In February of 2017, I was a busy single mom to a 12-month-old son, working full time as a social worker. I had been feeling run down for about a week. I left work early on a Tuesday morning with a fever and feeling run down. I assumed I had the flu. I remember putting my baby to bed and going to bed. I woke up sometime in the middle of the night. I was shivering and confused. I called my mother and asked her to come watch my son so I could sleep in. When she arrived, my temperature was above 104. I wanted to go back to sleep but she convinced me to go to the ER. The ER admitted me pretty quickly because I was tachycardic and my pulse oxygen was in the 70s.

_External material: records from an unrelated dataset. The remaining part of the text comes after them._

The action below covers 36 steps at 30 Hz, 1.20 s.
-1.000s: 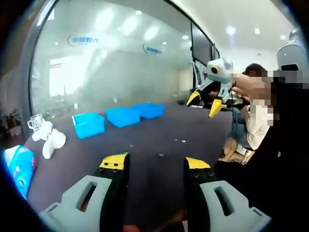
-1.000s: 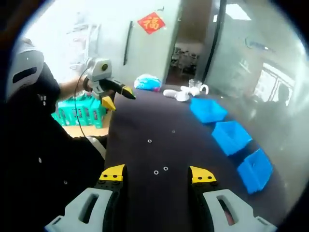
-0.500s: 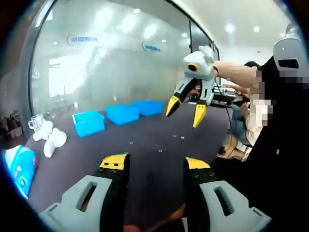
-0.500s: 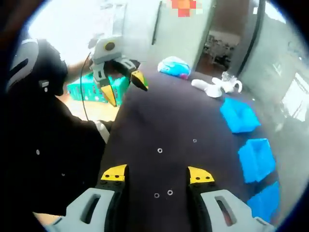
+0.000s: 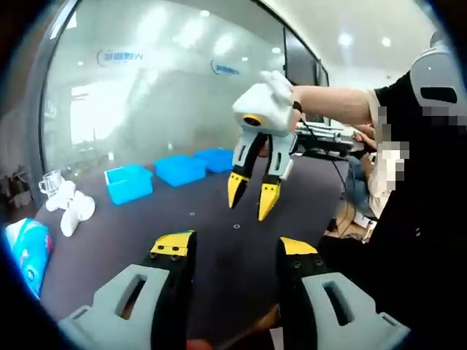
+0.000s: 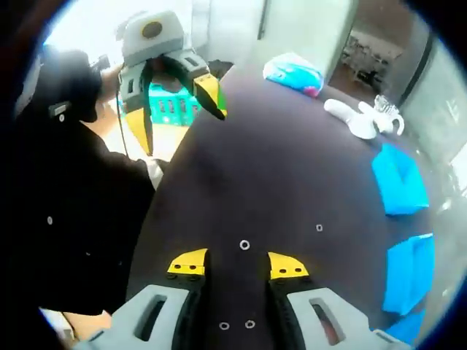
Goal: Sort the screws, nuts, and washers into the corresponding bins
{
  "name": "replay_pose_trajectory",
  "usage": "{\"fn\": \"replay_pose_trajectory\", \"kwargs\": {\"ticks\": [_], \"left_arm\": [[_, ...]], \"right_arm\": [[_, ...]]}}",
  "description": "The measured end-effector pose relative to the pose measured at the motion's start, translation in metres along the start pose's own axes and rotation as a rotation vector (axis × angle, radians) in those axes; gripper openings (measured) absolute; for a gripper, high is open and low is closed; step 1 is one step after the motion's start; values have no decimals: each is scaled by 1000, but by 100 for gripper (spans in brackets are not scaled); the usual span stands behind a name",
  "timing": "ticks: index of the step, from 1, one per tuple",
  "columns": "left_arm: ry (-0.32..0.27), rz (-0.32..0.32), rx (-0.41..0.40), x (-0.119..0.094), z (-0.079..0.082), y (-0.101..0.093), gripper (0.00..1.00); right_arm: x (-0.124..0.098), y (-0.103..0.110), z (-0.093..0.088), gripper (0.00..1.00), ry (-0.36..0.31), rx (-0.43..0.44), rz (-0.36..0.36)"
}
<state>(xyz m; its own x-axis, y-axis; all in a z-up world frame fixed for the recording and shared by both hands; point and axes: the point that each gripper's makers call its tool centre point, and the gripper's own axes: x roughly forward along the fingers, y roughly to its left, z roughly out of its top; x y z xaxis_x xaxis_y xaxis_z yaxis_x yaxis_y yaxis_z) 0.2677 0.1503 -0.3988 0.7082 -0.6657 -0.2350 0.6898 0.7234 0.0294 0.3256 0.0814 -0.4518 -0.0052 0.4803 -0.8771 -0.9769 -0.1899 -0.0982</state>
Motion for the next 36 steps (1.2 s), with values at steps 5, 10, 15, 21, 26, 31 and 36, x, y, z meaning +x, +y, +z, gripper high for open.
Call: {"fn": "replay_pose_trajectory", "kwargs": {"ticks": [5,10,15,21,26,31,36], "left_arm": [[-3,11,-14,-1,-1,1,42],[-7,17,-19,-1,-1,0,42],[-14,33,-30,-2,-2,3,41],[-8,48,-40,-4,-7,6,40],[-5,53,-43,-4,-8,6,39],[-6,62,-46,-5,-8,6,39],[-23,96,-51,-8,-5,13,38]], "right_arm": [[9,-3,1,21,18,2,15],[15,-13,-2,16,42,28,18],[18,-14,0,12,36,42,23],[20,-15,-2,9,39,72,14],[20,-11,-2,3,42,88,32],[21,-9,-1,2,44,87,17],[17,-6,-2,2,-2,128,10]]}}
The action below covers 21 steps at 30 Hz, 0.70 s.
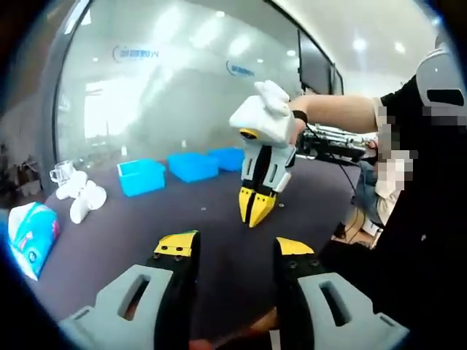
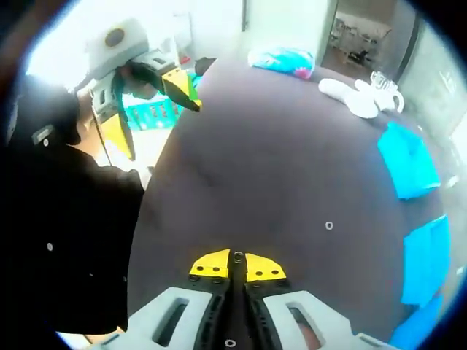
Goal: Sort the screws, nuts, and washers into the corresponding bins
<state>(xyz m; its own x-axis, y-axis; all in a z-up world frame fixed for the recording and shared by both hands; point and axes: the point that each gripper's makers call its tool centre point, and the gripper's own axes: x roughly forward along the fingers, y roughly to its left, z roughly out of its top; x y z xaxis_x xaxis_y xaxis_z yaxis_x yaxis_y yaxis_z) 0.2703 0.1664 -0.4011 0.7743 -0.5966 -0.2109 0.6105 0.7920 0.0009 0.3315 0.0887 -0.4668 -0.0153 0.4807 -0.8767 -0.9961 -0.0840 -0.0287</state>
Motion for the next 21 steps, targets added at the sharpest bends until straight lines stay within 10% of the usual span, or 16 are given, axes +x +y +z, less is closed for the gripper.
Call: {"fn": "replay_pose_trajectory", "kwargs": {"ticks": [10,21], "left_arm": [[-24,18,6,1,6,2,38],[-89,140,-5,2,25,24,39]], "right_arm": [[-38,6,6,2,-267,181,-58],[-128,-53,3,2,-686,439,-426]]}}
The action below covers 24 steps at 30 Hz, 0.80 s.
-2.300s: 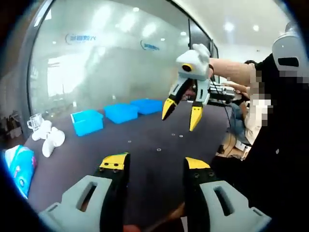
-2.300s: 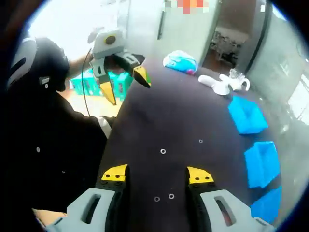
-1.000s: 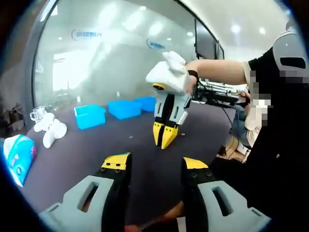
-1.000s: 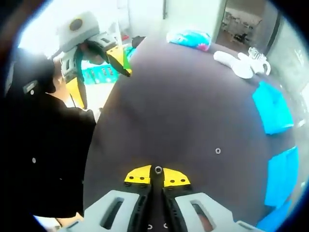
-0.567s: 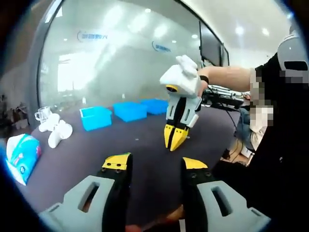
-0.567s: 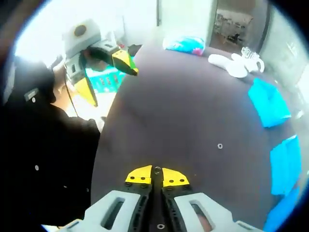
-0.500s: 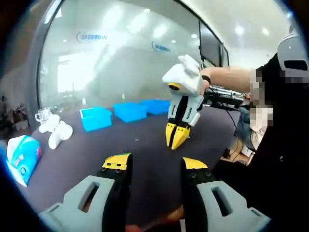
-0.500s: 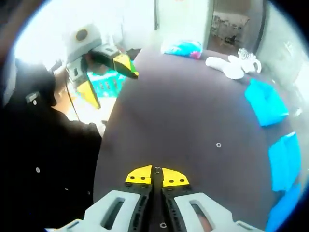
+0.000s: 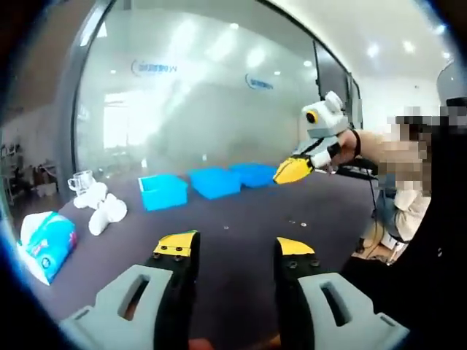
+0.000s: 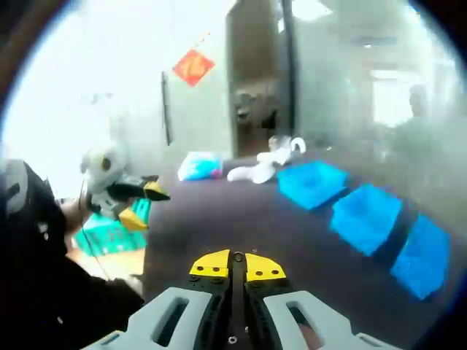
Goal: Sort the screws, nuts, and washers into the corresponding bins
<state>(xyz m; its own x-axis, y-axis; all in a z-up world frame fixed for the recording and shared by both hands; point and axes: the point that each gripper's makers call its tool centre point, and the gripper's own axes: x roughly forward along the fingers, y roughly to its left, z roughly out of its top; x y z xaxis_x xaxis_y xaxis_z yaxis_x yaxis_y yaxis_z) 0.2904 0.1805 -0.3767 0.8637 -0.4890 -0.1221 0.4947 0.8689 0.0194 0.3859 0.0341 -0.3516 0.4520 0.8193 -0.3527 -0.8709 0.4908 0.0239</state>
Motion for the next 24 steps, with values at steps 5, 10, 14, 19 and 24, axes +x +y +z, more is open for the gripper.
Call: {"fn": "replay_pose_trajectory", "kwargs": {"ticks": [5,10,14,19,24], "left_arm": [[-26,48,-15,-4,8,8,39],[-44,67,-13,-10,16,10,39],[-47,65,-14,-13,17,7,39],[-46,63,-12,-14,18,4,39],[-50,60,-16,-14,20,3,39]], "right_arm": [[-9,-40,32,2,-168,96,-163],[-6,-78,50,2,-217,79,-316],[9,-103,55,2,-218,104,-353],[31,-143,59,2,-191,119,-417],[53,-172,64,2,-163,123,-462]]}}
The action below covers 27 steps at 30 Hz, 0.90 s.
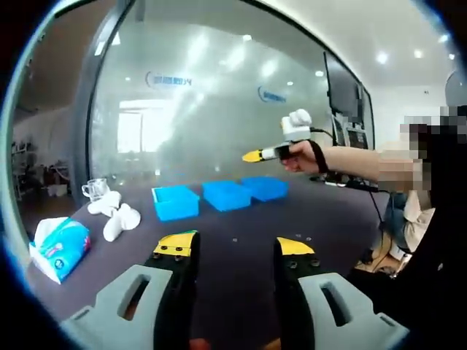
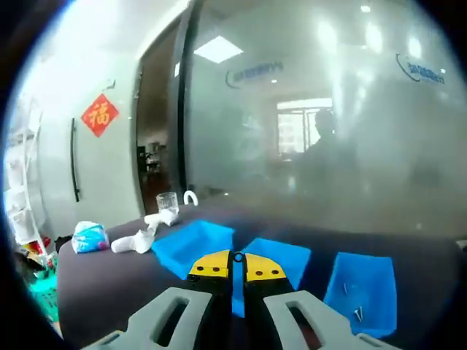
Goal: Sort the screws, nuts, and washers into the corresponding bins
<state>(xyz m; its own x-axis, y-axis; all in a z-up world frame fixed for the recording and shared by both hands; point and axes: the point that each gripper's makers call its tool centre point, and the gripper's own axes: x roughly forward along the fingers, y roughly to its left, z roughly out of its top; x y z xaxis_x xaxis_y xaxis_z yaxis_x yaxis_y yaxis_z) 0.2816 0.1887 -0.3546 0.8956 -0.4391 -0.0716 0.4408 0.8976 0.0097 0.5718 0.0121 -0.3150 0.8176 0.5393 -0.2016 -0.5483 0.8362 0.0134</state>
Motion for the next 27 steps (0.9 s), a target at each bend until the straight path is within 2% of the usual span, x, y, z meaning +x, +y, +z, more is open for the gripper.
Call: {"fn": "replay_pose_trajectory", "kwargs": {"ticks": [5,13,17,18,19,21,27], "left_arm": [[9,-12,-3,1,-2,-4,39],[4,1,-1,-1,1,-3,39],[0,7,-3,-3,2,-2,39],[-1,9,-5,-4,2,-2,39],[-1,11,-7,-4,2,-1,39],[1,14,-7,-5,1,-1,39],[0,19,-23,-7,-1,1,39]], "right_arm": [[28,-4,1,2,35,-16,-15],[53,-2,4,2,55,-54,-37],[56,-3,-2,6,67,-54,-46],[57,-4,-4,9,68,-57,-51],[57,-4,-6,18,72,-69,-55],[54,-3,-8,24,71,-74,-53],[41,5,-19,27,89,-130,-26]]}}
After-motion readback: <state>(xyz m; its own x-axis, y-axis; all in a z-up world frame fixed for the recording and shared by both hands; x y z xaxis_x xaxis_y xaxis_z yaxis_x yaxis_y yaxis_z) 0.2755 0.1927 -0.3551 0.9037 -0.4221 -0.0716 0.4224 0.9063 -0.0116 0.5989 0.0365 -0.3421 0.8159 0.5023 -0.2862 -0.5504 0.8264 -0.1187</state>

They moved me to a room while they ran additional tests. I remember a doctor coming in and telling me I was going to be airlifted to a hospital with more resources. I was scared and confused and refused. The doctor went on to tell me that if I didn’t go, I would die. My lactic acid was a 7.8. He told me he had never seen one so high and that he ran the test three times to confirm the results. He explained that the results along with symptoms meant one thing—sepsis. On the way to the bigger hospital, I went into shock. The next 3 weeks were a blur. I don’t remember a lot.
I do remember not being able to breathe. I also remember the doctor telling my father that I may not survive because I wasn’t responding to antibiotics. An infectious disease doctor was called and I was diagnosed with MRSA pneumonia, respiratory failure and severe sepsis. (Sepsis and MRSA, Sepsis and Pneumonia)
I spent 2.5 weeks in ICU. I was not allowed to see my son. I remember bits and pieces. After three weeks, I was allowed to come home with a PICC line and home healthcare.
It’s been a year since then and I still don’t sleep well. I’m tired most of the time. My immune system has been affected. I spent another week in ICU last month for pneumonia and mild sepsis.
I was a healthy, normal 30-year-old when sepsis struck. If it can happen to me, it can happen to anyone.